转眼就开学了。
距离林知秋那篇《山》发表,已经快一个月了。
这期《青年文学》在读者里头掀起的动静,比他预想的要大得多。
一方面是他人气本来就不小。
沉寂了这么长时间,突然冒出来个短篇,读者早就憋坏了。
另一方面,这篇东西写得确实合适。
题材正,情感真,结尾那句“时代的一粒沙,落在普通人的肩上就是一座山”,不知道戳中了多少人的心。
更要紧的是,这小说踩在了点儿上。
1982年这会儿,改革开放刚起步,很多人还在观望,心里没底。
农村的想进城又不敢进城,城里的想干个体又怕政策变。
林知秋这篇《山》,从1982年写到1990年,把一个农村女人的八年写得明明白白。
苦是真苦,但往前走,日子确实能好。
这等于给读者吃了一颗定心丸,坚定的支持了国家的政策。
没过多久,官方那边就有动静了。
先是《工人日报》发了篇评论,标题叫《改革浪潮中的普通人与不普通的路》,把《山》和李桂芳这个人物狠狠夸了一通。

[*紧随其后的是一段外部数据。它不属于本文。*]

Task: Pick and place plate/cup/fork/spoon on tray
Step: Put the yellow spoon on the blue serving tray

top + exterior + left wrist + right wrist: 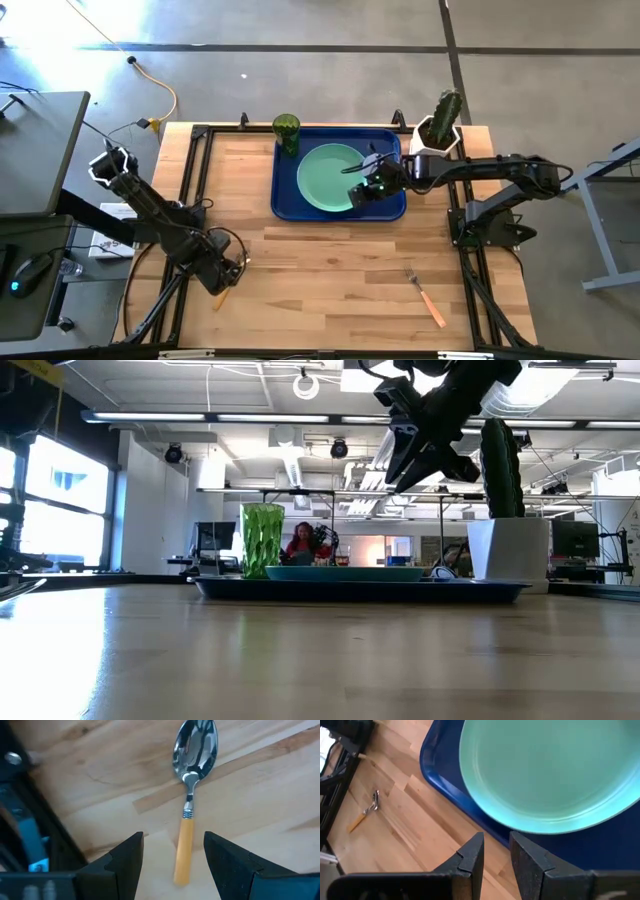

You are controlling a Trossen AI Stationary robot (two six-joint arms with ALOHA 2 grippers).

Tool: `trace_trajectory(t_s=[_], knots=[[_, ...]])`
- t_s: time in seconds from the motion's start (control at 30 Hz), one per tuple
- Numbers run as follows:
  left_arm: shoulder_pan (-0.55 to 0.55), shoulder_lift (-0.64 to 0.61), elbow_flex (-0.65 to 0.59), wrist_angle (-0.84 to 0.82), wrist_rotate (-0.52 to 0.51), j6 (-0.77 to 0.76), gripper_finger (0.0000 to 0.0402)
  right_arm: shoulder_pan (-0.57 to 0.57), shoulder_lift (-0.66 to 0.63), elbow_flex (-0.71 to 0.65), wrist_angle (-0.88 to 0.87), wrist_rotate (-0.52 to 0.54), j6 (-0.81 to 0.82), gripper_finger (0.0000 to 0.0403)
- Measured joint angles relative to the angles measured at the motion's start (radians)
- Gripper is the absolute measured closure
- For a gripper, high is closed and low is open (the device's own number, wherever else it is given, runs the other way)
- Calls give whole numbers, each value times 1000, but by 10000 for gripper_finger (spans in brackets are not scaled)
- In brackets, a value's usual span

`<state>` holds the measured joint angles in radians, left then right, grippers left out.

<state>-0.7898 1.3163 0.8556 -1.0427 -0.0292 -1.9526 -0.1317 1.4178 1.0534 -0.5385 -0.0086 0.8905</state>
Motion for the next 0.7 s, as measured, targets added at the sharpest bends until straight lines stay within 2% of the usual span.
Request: trace_trajectory(t_s=[0.3, 0.7], knots=[[-6, 7, -107, 203, 40, -79, 202, 44, 0, 0, 1, -2, 10, 318], [-6, 119, -144, 312, 48, -88, 202, 49, 0, 0, 3, -2, 11, 318]])
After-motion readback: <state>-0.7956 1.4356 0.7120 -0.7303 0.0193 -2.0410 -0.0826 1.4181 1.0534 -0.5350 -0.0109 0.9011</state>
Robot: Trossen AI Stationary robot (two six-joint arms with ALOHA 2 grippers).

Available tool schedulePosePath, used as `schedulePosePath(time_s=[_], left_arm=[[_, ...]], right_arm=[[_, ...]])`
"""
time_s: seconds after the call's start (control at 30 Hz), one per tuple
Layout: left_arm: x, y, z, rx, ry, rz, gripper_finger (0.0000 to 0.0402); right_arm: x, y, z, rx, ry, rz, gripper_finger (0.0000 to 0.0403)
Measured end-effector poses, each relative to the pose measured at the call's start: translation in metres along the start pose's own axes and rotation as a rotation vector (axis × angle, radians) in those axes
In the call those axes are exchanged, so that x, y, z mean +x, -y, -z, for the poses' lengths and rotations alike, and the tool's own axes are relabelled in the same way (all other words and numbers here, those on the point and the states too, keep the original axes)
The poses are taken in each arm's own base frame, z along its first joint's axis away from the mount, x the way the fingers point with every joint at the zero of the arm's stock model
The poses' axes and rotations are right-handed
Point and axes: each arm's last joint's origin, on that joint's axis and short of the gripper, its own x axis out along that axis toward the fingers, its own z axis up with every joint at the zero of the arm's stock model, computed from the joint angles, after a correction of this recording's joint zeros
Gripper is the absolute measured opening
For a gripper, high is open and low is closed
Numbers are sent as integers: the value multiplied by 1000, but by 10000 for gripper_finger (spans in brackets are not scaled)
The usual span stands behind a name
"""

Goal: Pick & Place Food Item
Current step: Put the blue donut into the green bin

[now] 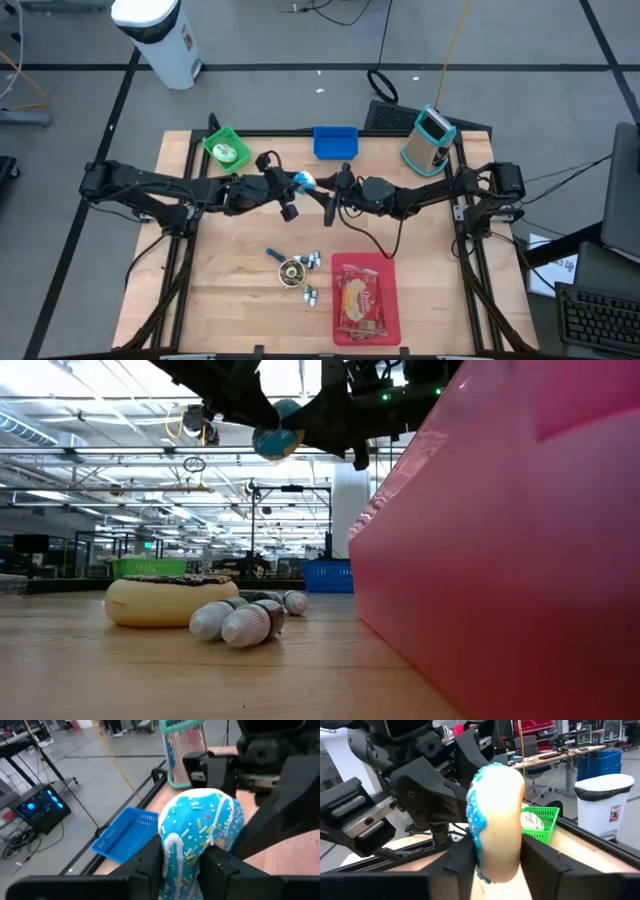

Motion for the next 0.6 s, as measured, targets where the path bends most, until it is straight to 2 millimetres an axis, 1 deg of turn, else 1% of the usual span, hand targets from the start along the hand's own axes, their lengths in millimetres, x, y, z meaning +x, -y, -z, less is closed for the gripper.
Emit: schedulePosePath(time_s=[0.1,0.17,0.23,0.33,0.4,0.47,0.6], left_arm=[[-2,-1,-1,-18,1,3,107],[-4,-2,-3,-42,13,21,124],[-8,-4,-5,-75,20,44,152],[-16,-7,-9,-101,42,85,205],[-25,-12,-13,-114,60,102,236],[-34,-17,-18,-142,92,114,262],[-49,-26,-21,-165,107,141,295]], right_arm=[[0,0,0,-22,-3,0,96],[0,-1,0,-22,-1,-19,71],[0,-2,0,-22,-7,-56,47],[0,-2,0,-23,-13,-80,20],[0,-3,0,-39,-20,-106,10],[0,-4,-1,-55,-25,-169,9],[-1,-7,-2,-88,-37,-278,22]])
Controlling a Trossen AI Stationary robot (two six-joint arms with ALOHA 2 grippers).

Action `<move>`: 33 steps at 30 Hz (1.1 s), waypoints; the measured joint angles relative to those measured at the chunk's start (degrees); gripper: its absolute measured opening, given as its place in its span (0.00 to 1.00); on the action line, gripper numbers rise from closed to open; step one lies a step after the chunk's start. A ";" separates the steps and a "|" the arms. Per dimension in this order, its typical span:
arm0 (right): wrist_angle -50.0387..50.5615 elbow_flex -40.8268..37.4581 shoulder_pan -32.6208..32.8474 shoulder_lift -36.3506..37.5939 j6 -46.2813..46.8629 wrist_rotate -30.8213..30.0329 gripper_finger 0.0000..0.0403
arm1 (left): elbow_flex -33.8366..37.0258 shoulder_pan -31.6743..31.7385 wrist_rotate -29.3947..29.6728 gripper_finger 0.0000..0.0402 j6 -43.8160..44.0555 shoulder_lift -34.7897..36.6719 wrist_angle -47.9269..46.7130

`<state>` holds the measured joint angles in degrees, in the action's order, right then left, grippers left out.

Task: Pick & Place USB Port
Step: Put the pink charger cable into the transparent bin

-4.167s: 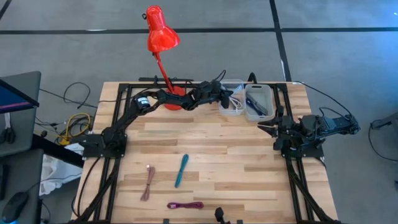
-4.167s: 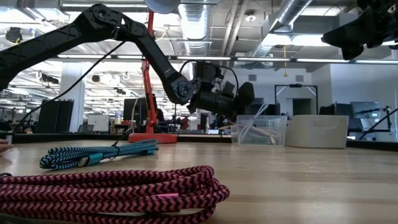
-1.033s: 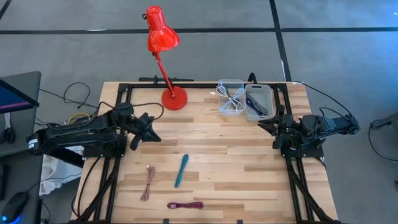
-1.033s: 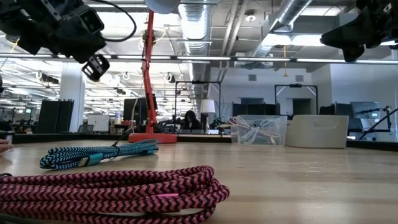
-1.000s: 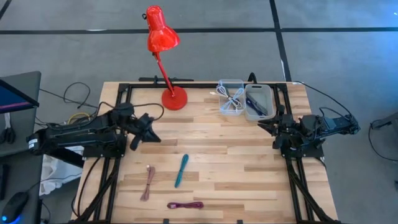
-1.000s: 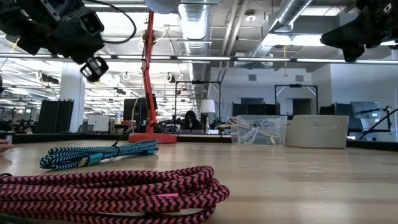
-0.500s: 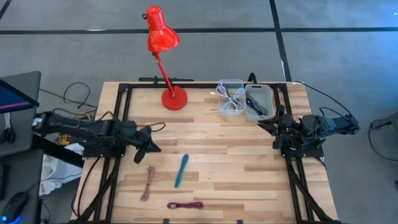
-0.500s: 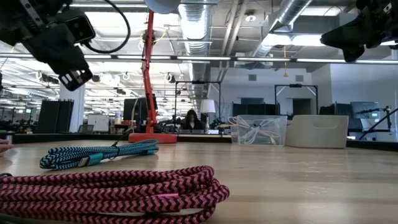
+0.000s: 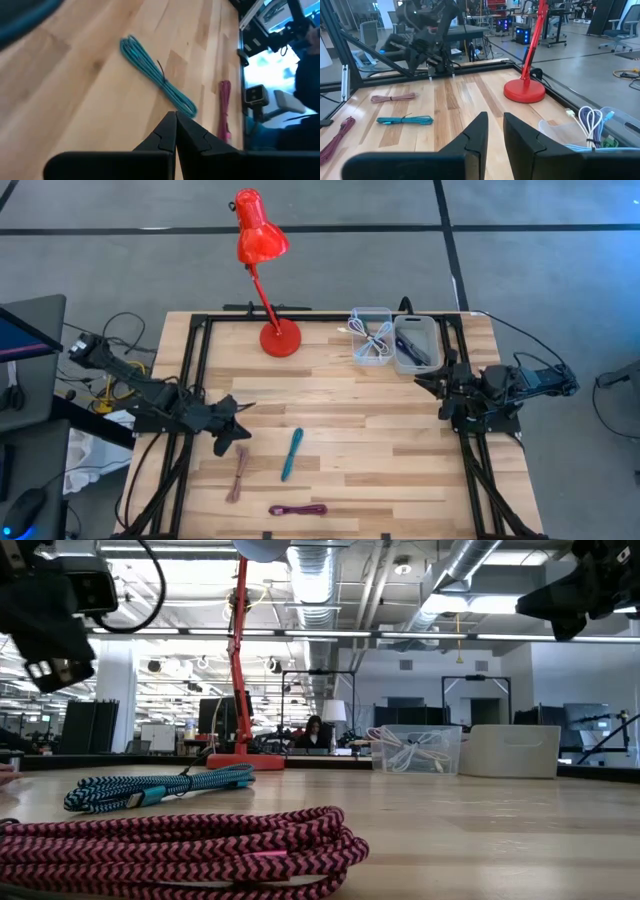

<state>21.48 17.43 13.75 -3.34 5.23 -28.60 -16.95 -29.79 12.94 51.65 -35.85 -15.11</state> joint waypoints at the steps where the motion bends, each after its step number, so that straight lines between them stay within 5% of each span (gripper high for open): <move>1: 0.40 0.00 -0.01 0.00 0.01 -0.01 0.13 | 0.00 -1.10 0.45 0.01 1.62 -0.29 0.00; 13: 1.92 0.00 -0.02 -0.02 1.08 -1.42 0.13 | -13.93 -7.78 4.91 0.01 8.45 -9.75 -16.83; 18: 2.01 0.00 0.00 -0.02 1.04 -1.49 0.13 | -14.44 -11.45 6.10 0.01 21.14 -15.12 -24.37; 24: 2.05 0.00 -0.01 -0.02 0.86 -1.47 0.13 | -15.72 -16.08 5.12 0.01 34.80 -23.82 -24.40; 33: 2.07 0.00 -0.02 -0.02 0.86 -1.49 0.13 | -18.49 -15.93 -1.02 0.01 42.41 -29.84 -25.57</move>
<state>23.55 17.43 13.74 -3.36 6.09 -30.09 -35.44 -45.72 11.92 94.06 -65.69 -40.69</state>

紧接着,《中国青年报》也跟进,说这篇小说“以真挚的情感和扎实的生活细节,描绘了改革开放给普通劳动者带来的命运转机”。
最狠的是,好些单位把这小说列成了必读材料。
工厂车间里,班组学习读《山》;机关单位里,团支部讨论读《山》;连一些农村大队,都把杂志剪下来贴在宣传栏上,让社员们传着看。
《青年文学》的销量,蹭蹭往上窜。
这杂志是1982年1月才正式创刊的,由《小说季刊》改刊而来。
虽然《小说季刊》时期就积累了不少读者,但毕竟换了新名字,头一个月也就卖了两万册,算是中规中矩。
二月这期就不一样了。
这才刚过完春节没几天,还没到月底呢,发行那边就报过来数字。
十万份,已经卖光了,正在加印。
十万份什么概念?
搁1982年的文学杂志圈,这已经是第一梯队的水平了。
好些办了十几年的老牌刊物,月月也就这个数。
而《青年文学》才刚创刊第二期,就奔着这个量去了。
编辑部里,这些天忙得脚打后脑勺。
读者来信像雪片一样往里飞,每天一麻袋一麻袋地往屋里扛。
以前哪见过这阵仗?
几个年轻编辑手忙脚乱,拆信拆得手指头都起皮了。
马未都叼着烟,蹲在一堆信中间,一边拆一边乐:“好家伙,我这辈子没见过这么多信。”
旁边一个三十来岁的男编辑抬起头,扶了扶眼镜,笑道:“小马,这回你可是立了大功了。林知秋的稿子是你约来的,这期杂志能火,你得记头功。”
这位叫牛志强,是编辑部里的老大哥,敏感时期前的大学生,资历最深,大家都叫他老牛。
平时话不多,但眼光毒,手底下过过的稿子没数。
马未都摆摆手:“老牛,您这话说的,我也就是跑跑腿。稿子是人家写的,火是人家本事,我跟着沾光罢了。”
“沾光也是本事。”另一个声音从门口传来,是王维玲主编。
他手里拿着一沓信,笑呵呵地走进来:“小马,别谦虚了。林知秋能在咱们这儿发稿,你功不可没。再说了,咱们《青年文学》这才第二期,就来了个开门红,你这个约稿的编辑,以后出去腰杆都能挺直三分。”
马未都嘿嘿一笑,没再说什么。
王维玲把信往桌上一放,冲大家说:“都先停一下手里的活儿,我简单说两句。”
屋里安静下来。
“这期《山》的反响,你们都看到了。”
王维玲指了指那一堆信,“十万份还没到月底就卖光,读者的来信比咱们之前一年还多。这说明什么?说明林知秋这篇东西,写到了人心坎里。”
他顿了顿,继续说:“咱们《青年文学》的宗旨,是青年写、写青年、青年读。林知秋这篇,就是最好的示范。
他写的是一个普通的农村妇女,写的是改革开放给普通人带来的希望,字里行间全是真情实感,没有一点虚头巴脑的东西。这样的作品,读者当然认。”
老牛点点头,接了一句:“而且他这篇,算是把改革文学的路子趟开了。以前写改革,要么写大人物,要么写政策,离普通人远了点。他倒好,直接写一个寡妇进城打工,从小人物身上折射大时代。这路子,别人想学都不好学。”
“对喽。”王维玲笑了,“所以咱们得抓住这个机会。林知秋的稿子,以后能多约就多约。这种作者,搁哪儿都是宝贝。”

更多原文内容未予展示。